Three sources close to the former president told CNN there wasn’t any intense preparation for the town hall, but that his team huddled together Tuesday, talked through potential questions and the event with him. One source said the team also touched on his previous positions on different topics.
“Trump is already prepared,” one source told CNN, saying the goal for the town hall is to amplify his core message.
Advisers to the former president acknowledge he still has work to do to engage with Republican voters outside of his loyal base of supporters, multiple sources told CNN.
“There is a belief that Trump can ‘out-personality’ other candidates,” one of the sources close to the former president told CNN, highlighting Trump’s ability to connect with people.
This is particularly important in the early voting state of New Hampshire, where Trump has already visited twice since launching his third presidential bid. During his first trip in January, Trump delivered the keynote address at the state GOP’s annual meeting, a more understated group of party leaders. He returned last month, inviting supporters from around the Granite State to a packed event in Manchester where he delivered a lengthy address.
In a sign of the anticipation surrounding Trump’s town hall appearance, former Wyoming GOP Rep. Liz Cheney’s PAC launched a new TV ad in New Hampshire calling Trump “unfit for office” and “a risk America can never take again.”
The ad will air on CNN this week, according to a release from the group, called the Great Task PAC. Cheney, who narrates the ad, has said she will do everything in her power to ensure the former president is not elected to the White House again.

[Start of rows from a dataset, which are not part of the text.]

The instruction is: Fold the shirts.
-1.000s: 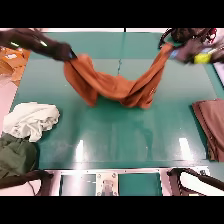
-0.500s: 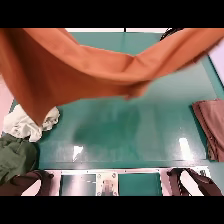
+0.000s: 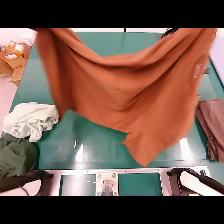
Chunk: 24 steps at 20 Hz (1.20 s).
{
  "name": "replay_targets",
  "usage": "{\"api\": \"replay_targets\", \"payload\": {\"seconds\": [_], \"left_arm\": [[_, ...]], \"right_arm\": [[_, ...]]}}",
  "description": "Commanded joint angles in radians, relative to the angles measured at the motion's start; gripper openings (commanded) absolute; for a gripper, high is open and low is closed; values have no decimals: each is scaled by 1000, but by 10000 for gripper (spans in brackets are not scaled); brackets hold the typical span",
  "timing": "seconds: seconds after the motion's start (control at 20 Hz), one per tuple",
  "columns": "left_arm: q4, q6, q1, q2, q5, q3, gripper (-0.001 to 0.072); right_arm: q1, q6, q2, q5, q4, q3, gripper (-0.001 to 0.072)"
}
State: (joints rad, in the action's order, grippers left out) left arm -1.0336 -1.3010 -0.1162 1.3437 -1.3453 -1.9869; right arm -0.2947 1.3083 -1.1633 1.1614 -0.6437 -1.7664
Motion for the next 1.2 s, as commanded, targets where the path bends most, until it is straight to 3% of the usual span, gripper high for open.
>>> {"api": "replay_targets", "payload": {"seconds": [0.0, 0.2, 0.4, 0.45, 0.5, 0.55, 0.6, 0.75, 0.9, 0.95, 1.05, 1.15], "left_arm": [[174, 1, 0, 294, -2, -2, 22], [212, 1, 1, 600, 73, -2, 23], [216, 0, 1, 708, 281, -2, 23], [216, 1, 1, 710, 306, -3, 37], [216, 0, 2, 710, 309, -7, 305], [209, -1, 7, 708, 286, -19, 720], [209, -1, 20, 708, 232, -39, 672], [208, -2, 98, 708, 2, -95, 672], [210, -11, 180, 706, -165, -90, 672], [211, -12, 203, 706, -195, -90, 672], [211, -34, 238, 706, -223, -90, 672], [211, -34, 262, 706, -257, -90, 672]], "right_arm": [[59, -53, -232, -26, -5, 75, 19], [80, -57, -498, -25, -5, 92, 19], [84, -56, -668, -16, -5, 92, 21], [83, -56, -686, -7, -6, 93, 66], [75, -56, -688, -2, -34, 92, 235], [56, -43, -681, 13, -71, 83, 320], [30, -7, -667, 42, -120, 69, 320], [-92, 85, -582, 178, -320, 74, 260], [-200, 106, -453, 250, -416, 262, 264], [-229, 106, -399, 228, -416, 376, 287], [-260, 106, -318, 158, -415, 597, 502], [-257, 90, -298, 131, -396, 771, 510]]}}
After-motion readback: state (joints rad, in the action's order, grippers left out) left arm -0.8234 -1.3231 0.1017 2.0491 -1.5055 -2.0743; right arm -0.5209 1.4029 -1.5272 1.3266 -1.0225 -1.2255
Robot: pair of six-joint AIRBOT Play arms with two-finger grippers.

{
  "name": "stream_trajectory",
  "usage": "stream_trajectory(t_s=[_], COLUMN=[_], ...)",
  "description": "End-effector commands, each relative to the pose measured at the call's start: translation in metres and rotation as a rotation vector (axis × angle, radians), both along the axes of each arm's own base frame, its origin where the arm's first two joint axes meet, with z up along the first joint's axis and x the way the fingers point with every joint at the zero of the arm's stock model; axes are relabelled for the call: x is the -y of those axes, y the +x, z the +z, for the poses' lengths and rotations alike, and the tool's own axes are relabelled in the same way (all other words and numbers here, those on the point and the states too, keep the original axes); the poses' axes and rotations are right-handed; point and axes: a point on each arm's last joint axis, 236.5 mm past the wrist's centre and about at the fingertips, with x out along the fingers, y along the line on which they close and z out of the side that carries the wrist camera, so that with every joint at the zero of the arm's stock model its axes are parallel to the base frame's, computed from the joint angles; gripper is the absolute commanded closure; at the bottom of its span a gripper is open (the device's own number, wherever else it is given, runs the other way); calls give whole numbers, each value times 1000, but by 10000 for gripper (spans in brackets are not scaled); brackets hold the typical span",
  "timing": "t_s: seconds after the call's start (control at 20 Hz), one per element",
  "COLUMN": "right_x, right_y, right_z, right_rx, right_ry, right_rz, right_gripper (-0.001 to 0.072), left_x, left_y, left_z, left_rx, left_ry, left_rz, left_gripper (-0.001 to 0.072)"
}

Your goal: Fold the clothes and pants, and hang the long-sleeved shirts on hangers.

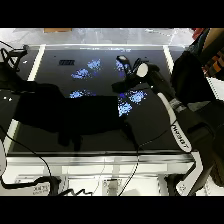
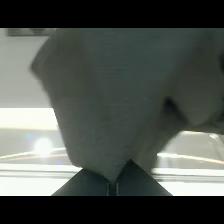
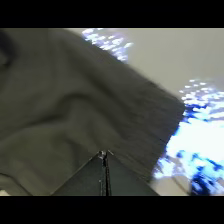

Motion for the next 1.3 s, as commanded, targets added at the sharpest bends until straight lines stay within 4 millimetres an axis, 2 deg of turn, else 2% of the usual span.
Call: stream_trajectory(t_s=[0.0, 0.15, 0.25, 0.3, 0.4, 0.45, 0.5, 0.55, 0.6, 0.75, 0.85, 1.05, 1.25], right_x=[-64, -127, -159, -170, -185, -187, -187, -184, -181, -179, -182, -192, -213], right_y=[-25, -58, -71, -73, -72, -70, -67, -62, -56, -43, -32, -21, -36], right_z=[-27, -49, -47, -44, -36, -34, -33, -32, -31, -24, -16, -2, -4], right_rx=[-51, -32, 21, 59, 112, 126, 134, 142, 146, 167, 190, 217, 216], right_ry=[81, 103, 127, 138, 166, 175, 178, 181, 184, 214, 250, 325, 350], right_rz=[52, 127, 155, 160, 153, 148, 142, 131, 116, 74, 25, -65, -60], right_gripper=[691, 692, 691, 691, 692, 691, 691, 691, 692, 691, 691, 693, 693], left_x=[22, 13, 7, 13, 41, 57, 62, 53, 37, -10, -15, 29, 87], left_y=[11, 45, 66, 69, 71, 71, 71, 71, 69, 43, 34, 32, 29], left_z=[-3, 8, 23, 29, 53, 76, 96, 108, 107, 62, 47, 55, 80], left_rx=[28, 187, 306, 338, 391, 441, 487, 515, 513, 359, 292, 250, 238], left_ry=[-100, -94, -141, -217, -466, -612, -725, -792, -790, -603, -538, -651, -825], left_rz=[-31, -17, 49, 60, 53, 4, -9, 17, 65, 204, 225, 157, 33], left_gripper=[696, 696, 698, 699, 699, 699, 700, 699, 700, 700, 699, 697, 697])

“Donald Trump is the only president in American history who has refused to guarantee the peaceful transfer of power,” Cheney says in the ad. “He lost the election and he knew it. He betrayed millions of Americans by telling them the election was stolen. He ignored the rulings of dozens of courts.”
Trump’s town hall also comes as he faces several legal hurdles.
In New York, a jury on Tuesday found Trump liable for sexually abusing and defaming E. Jean Carroll, awarding the writer about $5 million.
Carroll, who sued Trump for battery and defamation, alleged that he raped her in a Manhattan luxury department store dressing room in the spring of 1996 and then defamed her years later when she went public with the allegations.
Trump, who has denied the allegations, called the verdict “a total disgrace” and “continuation of the greatest witch hunt of all time” in a post on Truth Social.
Additionally, Trump pleaded not guilty last month to 34 felony criminal charges of falsifying business records in Manhattan. That case stemmed from hush money payments made during the 2016 campaign to women claiming extramarital affairs with Trump, which he has denied.
The former president is also under scrutiny by special counsel Jack Smith, who is leading a pair of investigations – one into the January 6, 2021, attack on the US Capitol and the other on the handling of classified documents at his Mar-a-Lago residence.
Additionally, Fulton County District Attorney Fani Willis plans to announce charges this summer from the investigation into efforts to overturn the 2020 election in Georgia.
Trump, however, has said that he is running for president regardless of the criminal charges he may face, criticizing all of the investigations as politically motivated.